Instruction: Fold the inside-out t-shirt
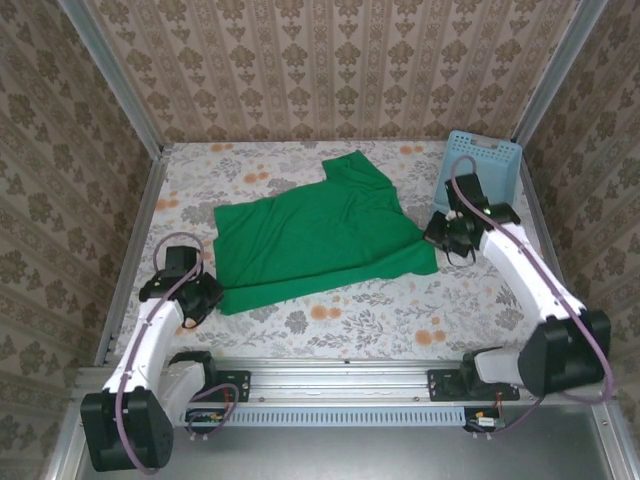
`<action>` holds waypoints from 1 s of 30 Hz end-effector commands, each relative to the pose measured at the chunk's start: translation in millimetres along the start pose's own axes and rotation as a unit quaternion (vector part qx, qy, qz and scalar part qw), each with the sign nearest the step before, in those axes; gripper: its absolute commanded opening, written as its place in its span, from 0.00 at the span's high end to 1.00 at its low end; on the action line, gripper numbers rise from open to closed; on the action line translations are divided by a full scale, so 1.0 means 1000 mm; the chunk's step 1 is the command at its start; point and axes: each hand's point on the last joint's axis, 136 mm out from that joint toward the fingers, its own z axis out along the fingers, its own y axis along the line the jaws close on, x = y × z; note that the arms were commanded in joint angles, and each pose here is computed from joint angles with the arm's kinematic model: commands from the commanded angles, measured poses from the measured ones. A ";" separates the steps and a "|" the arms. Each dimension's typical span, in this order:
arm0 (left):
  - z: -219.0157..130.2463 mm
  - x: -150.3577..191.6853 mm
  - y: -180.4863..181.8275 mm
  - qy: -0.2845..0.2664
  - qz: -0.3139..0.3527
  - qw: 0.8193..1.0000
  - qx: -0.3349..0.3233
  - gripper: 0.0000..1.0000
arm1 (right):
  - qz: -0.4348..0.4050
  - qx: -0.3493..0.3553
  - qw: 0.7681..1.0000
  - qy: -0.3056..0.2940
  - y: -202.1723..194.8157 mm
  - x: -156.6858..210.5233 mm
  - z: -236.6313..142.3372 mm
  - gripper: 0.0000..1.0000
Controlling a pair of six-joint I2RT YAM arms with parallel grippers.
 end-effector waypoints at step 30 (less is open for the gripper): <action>-0.022 -0.069 -0.064 -0.066 0.143 0.988 -0.002 0.35 | -0.130 0.042 0.991 -0.014 0.056 -0.051 0.045 0.45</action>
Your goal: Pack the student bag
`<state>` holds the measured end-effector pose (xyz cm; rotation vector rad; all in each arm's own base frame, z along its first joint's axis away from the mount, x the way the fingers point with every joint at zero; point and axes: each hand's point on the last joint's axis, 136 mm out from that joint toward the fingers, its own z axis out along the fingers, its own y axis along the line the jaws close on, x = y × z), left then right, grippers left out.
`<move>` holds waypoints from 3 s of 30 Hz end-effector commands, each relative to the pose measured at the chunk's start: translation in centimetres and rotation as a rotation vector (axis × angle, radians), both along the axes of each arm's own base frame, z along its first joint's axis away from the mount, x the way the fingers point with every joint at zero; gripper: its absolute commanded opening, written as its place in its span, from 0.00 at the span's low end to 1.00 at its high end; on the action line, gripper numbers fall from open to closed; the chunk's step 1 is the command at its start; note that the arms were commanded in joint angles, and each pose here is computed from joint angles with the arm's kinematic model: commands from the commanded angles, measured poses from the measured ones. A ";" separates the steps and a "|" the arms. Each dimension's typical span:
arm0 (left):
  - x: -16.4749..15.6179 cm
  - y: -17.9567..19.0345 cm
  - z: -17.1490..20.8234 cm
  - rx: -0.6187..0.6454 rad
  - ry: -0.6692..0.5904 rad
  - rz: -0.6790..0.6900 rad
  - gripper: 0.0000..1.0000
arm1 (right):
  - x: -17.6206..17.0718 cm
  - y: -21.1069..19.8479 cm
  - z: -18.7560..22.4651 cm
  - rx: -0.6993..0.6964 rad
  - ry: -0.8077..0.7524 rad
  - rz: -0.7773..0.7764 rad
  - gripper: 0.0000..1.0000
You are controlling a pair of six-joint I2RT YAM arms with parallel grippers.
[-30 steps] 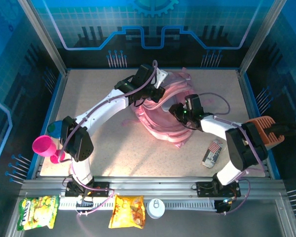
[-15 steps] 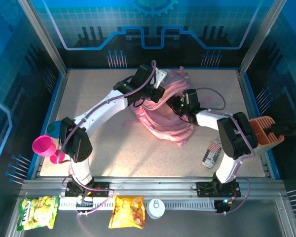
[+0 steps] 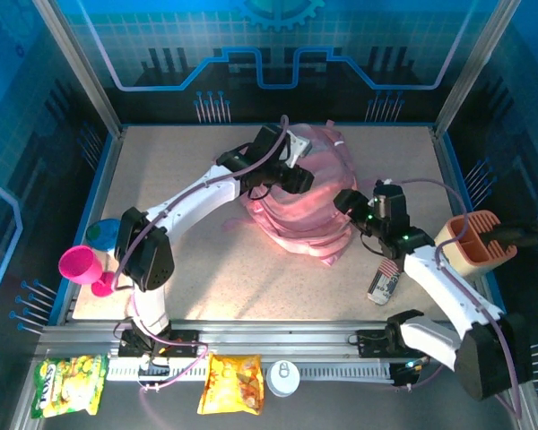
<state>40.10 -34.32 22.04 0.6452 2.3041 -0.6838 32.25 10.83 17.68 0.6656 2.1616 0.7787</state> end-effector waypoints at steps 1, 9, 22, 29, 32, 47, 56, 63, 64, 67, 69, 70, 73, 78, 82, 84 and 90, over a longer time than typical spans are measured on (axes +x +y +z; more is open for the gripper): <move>-0.6 -0.1 0.0 -0.056 0.056 0.019 0.62 | -1.1 -2.3 0.3 -0.116 0.041 -0.047 0.77; 1.1 6.0 -2.3 -0.126 0.220 0.289 0.67 | 0.2 -0.9 1.1 -0.080 0.032 0.005 0.81; 4.3 13.3 -9.8 -0.433 0.595 0.617 0.46 | 0.9 1.1 0.0 -0.053 0.069 0.058 0.80; 5.2 13.0 -12.4 -0.416 0.652 0.623 0.45 | 0.7 1.3 0.1 -0.053 0.067 0.063 0.80; 5.3 12.9 -12.9 -0.417 0.656 0.619 0.47 | 0.6 1.2 0.1 -0.054 0.067 0.062 0.81; 6.0 11.5 -11.4 -0.464 0.628 0.514 0.18 | 2.2 5.7 -1.8 0.014 0.115 0.244 0.74; 4.2 12.2 -8.1 -0.486 0.578 0.507 0.00 | 6.5 7.3 -2.7 -0.052 0.129 0.306 0.66; 2.3 12.7 -6.3 -0.537 0.577 0.525 0.00 | 12.5 7.6 -3.2 -0.124 0.087 0.368 0.64; 2.0 12.7 -6.2 -0.545 0.582 0.525 0.00 | 13.4 7.4 -2.9 -0.130 0.075 0.376 0.64; 1.3 12.4 -5.9 -0.560 0.596 0.516 0.00 | 15.1 7.0 -2.6 -0.153 0.068 0.395 0.66; 1.0 12.3 -6.1 -0.552 0.606 0.514 0.00 | 15.2 6.8 -2.2 -0.183 0.075 0.401 0.68; 0.9 12.3 -6.0 -0.550 0.608 0.511 0.00 | 14.9 6.6 -2.0 -0.194 0.079 0.399 0.68; 0.8 12.1 -6.1 -0.540 0.619 0.510 0.00 | 13.0 5.9 -1.2 -0.228 0.080 0.374 0.69; 1.0 11.8 -5.4 -0.532 0.615 0.505 0.00 | 8.0 5.7 0.0 -0.318 0.083 0.344 0.70; 1.1 11.2 -4.5 -0.539 0.604 0.495 0.00 | 4.5 8.5 0.2 -0.335 0.062 0.364 0.68; 1.0 10.8 -4.0 -0.543 0.598 0.485 0.00 | 3.1 10.4 -0.1 -0.339 0.052 0.369 0.66; 0.6 9.3 -3.0 -0.556 0.598 0.451 0.00 | 1.5 16.5 -1.1 -0.306 0.006 0.399 0.56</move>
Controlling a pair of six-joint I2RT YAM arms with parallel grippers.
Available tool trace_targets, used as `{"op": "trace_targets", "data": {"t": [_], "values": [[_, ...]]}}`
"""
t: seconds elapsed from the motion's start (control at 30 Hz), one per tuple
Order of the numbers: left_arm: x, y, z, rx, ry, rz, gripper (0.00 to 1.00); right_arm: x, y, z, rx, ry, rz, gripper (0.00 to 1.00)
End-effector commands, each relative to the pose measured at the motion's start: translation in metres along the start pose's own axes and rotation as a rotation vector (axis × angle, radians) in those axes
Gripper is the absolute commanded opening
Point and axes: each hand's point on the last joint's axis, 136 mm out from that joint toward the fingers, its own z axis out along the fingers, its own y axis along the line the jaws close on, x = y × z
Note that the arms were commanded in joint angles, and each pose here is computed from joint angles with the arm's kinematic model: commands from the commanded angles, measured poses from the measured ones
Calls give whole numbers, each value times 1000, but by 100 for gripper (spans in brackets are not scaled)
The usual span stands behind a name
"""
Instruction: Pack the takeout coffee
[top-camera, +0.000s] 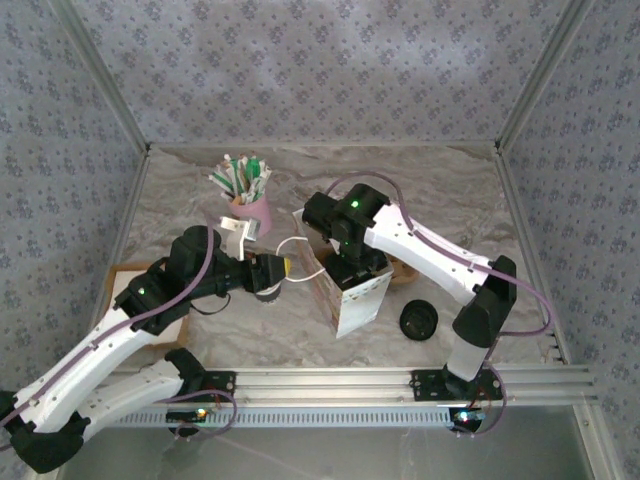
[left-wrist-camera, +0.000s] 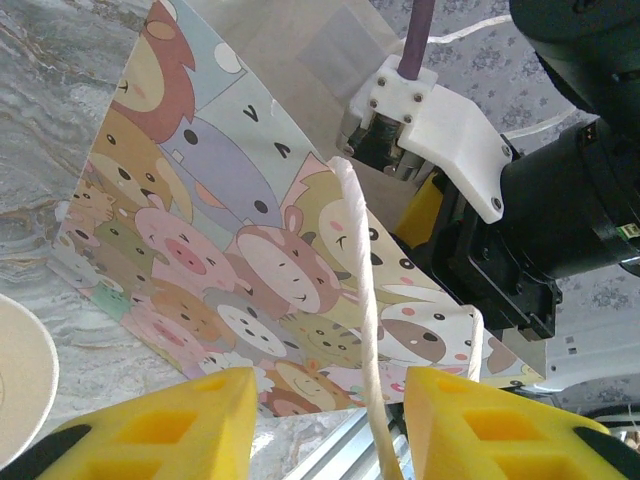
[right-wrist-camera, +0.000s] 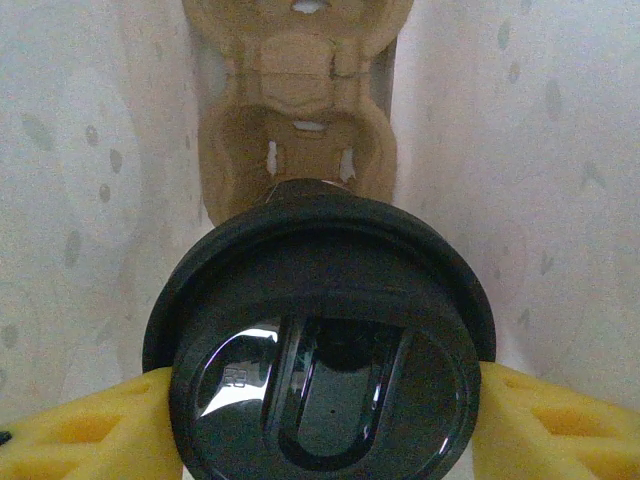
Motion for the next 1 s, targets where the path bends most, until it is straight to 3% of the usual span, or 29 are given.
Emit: {"op": "trace_targets", "data": {"t": [0.0, 0.97], "values": [[-1, -1, -3, -1, -12, -2, 44, 4, -2, -6, -15, -16, 18, 66], [1, 3, -2, -14, -8, -11, 44, -2, -2, -7, -10, -87, 6, 66]]}}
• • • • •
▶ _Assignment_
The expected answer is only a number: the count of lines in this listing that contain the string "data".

▶ _Response to this exercise_
2